Pressions des annonceurs

3 février 2010 à 01h06
Rappel : simple outil du journalisme ou spécialité de quelques journalistes ? Le débat qui entoure la définition du journalisme d’investigation divise la profession. Important par son histoire, ses méthodes, et son impact sur la société, il reste peu pratiqué au sein des rédactions. Décryptage des aspects qui font de l’investigation un genre journalistique à part. Et une espèce en voie de disparition.

S’ils font peur aux patrons de titres, les menaces de procès rebutent également les annonceurs, surtout lorsqu’ils sont visés par le contenu de l’article. Pour le journal, la sanction est immédiate : soit l’information compromettante est étouffée, censurée, et le journal peut compter sur l’annonceur pour remplir les caisses en échange d’espaces publicitaires. Soit des poursuites judiciaires sont engagées à l’encontre du journal, qui doit prouver la bonne foi de son enquête pour s’en sortir sans dommages. « La crainte des procès est un véritable frein. Beaucoup de rédactions sont timorées parce qu’ils coûtent cher et créent des troubles autour des titres », détaille Vincent Nouzille [1], journaliste indépendant et ex-collaborateur du site d’informations satiriques Bakchich. « Au niveau de la formulation, de l’écriture des sujets, et de la vérification des informations, l’investigation exige des critères de travail qui sont extrêmement professionnels pour éviter le coût une condamnation. Dans le cas contraire, vous devez apporter la preuve de l’intérêt public du sujet, l’absence d’animosité personnelle contre la personne sur laquelle vous avez écrit et le caractère sérieux de l’enquête. Si ces éléments sont réunis, vous passez. C’est la question, au fond, des standards de qualité de l’enquête ».

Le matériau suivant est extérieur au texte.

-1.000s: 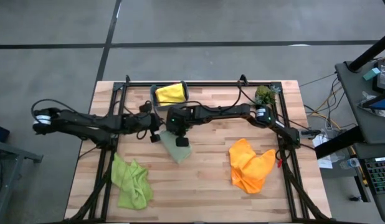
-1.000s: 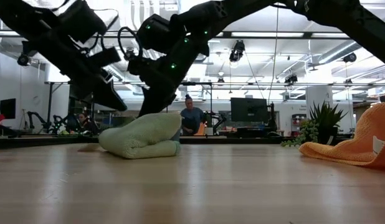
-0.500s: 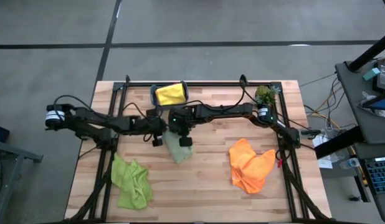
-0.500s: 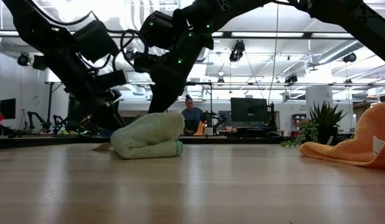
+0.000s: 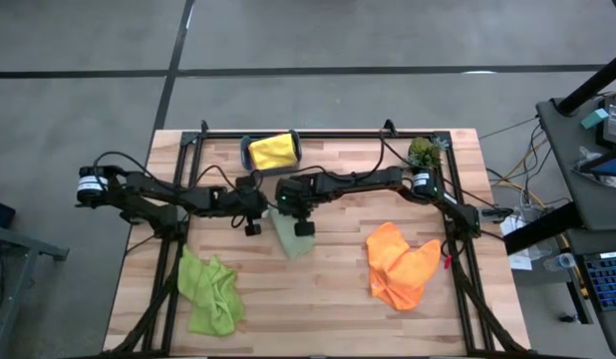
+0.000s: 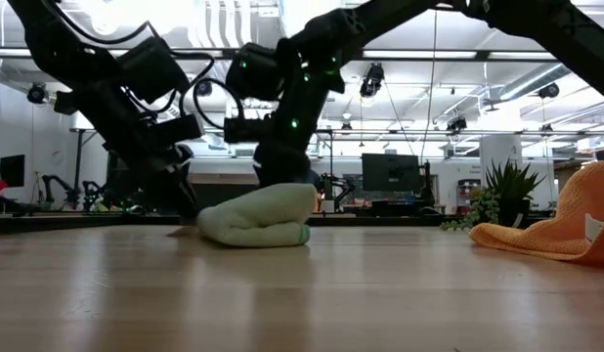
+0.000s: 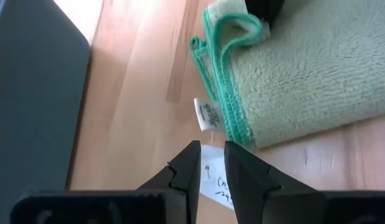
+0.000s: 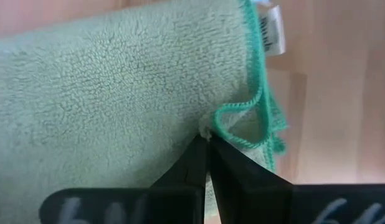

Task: Fold microfiber towels
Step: Fold the green microfiber towel

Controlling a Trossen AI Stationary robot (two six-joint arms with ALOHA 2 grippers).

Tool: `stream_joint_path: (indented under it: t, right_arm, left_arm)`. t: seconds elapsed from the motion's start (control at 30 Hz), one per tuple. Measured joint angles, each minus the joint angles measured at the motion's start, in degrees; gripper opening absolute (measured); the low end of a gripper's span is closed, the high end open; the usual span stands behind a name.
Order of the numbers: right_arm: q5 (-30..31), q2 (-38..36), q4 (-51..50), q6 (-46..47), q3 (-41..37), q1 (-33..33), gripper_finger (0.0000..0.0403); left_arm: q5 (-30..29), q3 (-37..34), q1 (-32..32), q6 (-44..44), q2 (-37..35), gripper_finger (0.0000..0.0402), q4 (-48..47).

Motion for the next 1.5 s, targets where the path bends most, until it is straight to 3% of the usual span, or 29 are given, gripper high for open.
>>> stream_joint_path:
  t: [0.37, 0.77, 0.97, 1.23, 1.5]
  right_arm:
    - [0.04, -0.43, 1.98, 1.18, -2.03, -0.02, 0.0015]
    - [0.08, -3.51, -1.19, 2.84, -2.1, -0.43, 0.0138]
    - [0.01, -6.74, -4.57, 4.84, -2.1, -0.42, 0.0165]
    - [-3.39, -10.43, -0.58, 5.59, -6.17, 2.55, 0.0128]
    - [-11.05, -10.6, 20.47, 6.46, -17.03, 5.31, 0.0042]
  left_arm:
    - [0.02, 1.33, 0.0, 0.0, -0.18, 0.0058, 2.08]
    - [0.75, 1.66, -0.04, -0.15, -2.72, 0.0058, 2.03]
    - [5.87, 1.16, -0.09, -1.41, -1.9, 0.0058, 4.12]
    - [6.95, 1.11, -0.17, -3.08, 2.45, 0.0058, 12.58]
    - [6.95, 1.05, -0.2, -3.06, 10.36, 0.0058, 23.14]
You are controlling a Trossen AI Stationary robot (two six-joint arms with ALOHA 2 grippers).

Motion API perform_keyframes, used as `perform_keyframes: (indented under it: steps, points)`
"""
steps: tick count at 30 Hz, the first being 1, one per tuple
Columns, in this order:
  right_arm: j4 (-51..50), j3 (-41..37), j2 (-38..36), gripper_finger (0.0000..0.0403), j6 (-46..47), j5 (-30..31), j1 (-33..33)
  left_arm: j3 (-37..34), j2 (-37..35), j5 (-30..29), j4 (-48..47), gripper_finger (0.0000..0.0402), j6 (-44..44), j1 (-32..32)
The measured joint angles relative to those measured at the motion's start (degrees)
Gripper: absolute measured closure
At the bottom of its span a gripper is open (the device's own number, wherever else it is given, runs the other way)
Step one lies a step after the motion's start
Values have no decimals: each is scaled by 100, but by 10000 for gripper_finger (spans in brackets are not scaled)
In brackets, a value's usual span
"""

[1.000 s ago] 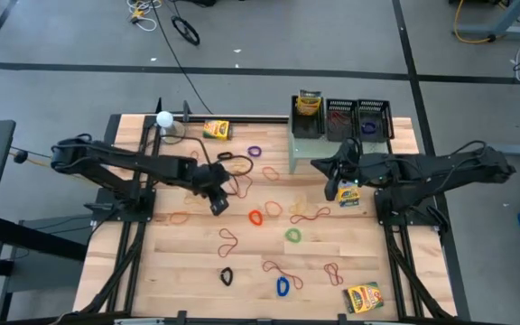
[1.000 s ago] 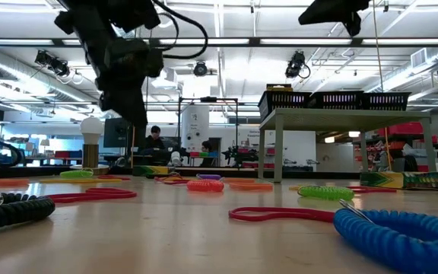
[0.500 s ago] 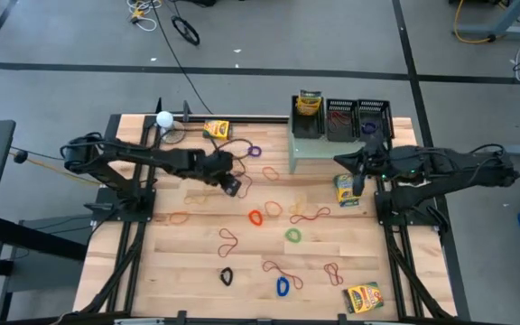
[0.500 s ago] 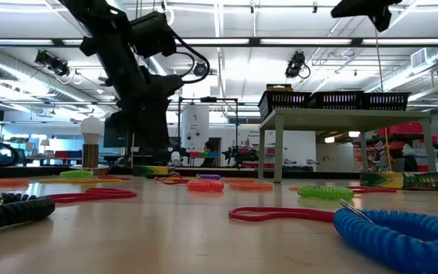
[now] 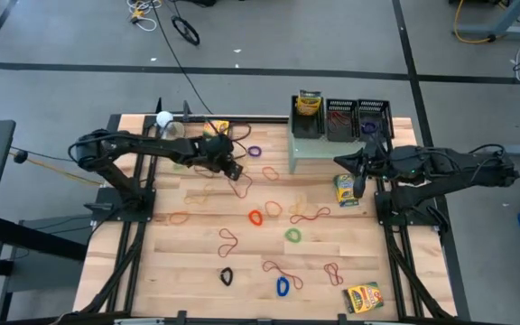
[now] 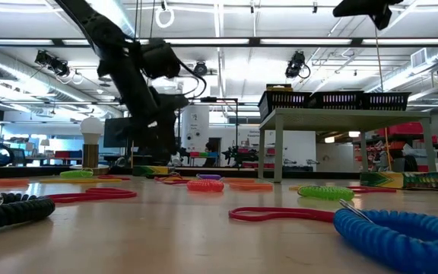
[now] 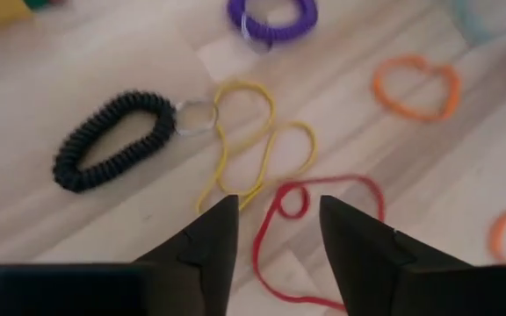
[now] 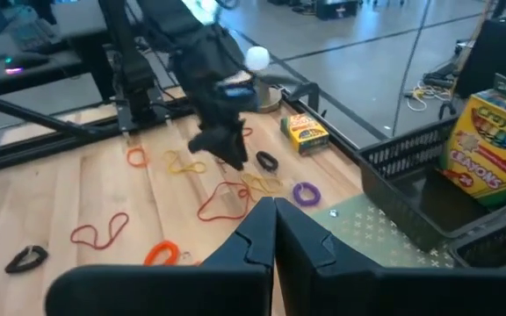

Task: Pick & Place Office Desk Supplies
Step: Put the red rubber band into the middle black basket on the shelf

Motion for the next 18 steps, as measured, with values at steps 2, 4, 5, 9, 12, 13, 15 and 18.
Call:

Pour les journalistes, plier devant le pouvoir d’un annonceur révèle la santé médiocre d’une presse de moins en moins indépendante des entreprises qui ont les moyens financiers de la faire vivre. Selon notre sondage, le mot « indépendance » est d’ailleurs le premier cité par les journalistes pour définir le journalisme d’investigation (voir Figure 7). « Le problème, ce sont en effet les liaisons politiques et publicitaires qu’entretiennent les directions de journaux. Il leur sera difficile d’enquêter le jour où une affaire qui implique un annonceur éclate. Le fait que le Canard n’ait pas de publicité compte beaucoup. Nous n’avons aucune pression économique », explique Claude Angeli [2]. « Les pressions de nature commerciale ont un effet fortement dissuasif : le journalisme d’investigation exige du temps et des ressources humaines et financières substantielles, ce qui est difficile à concilier avec la réalisation des bénéfices prévus et la maîtrise des coûts de production », ajoute Silvio Waisborg [3].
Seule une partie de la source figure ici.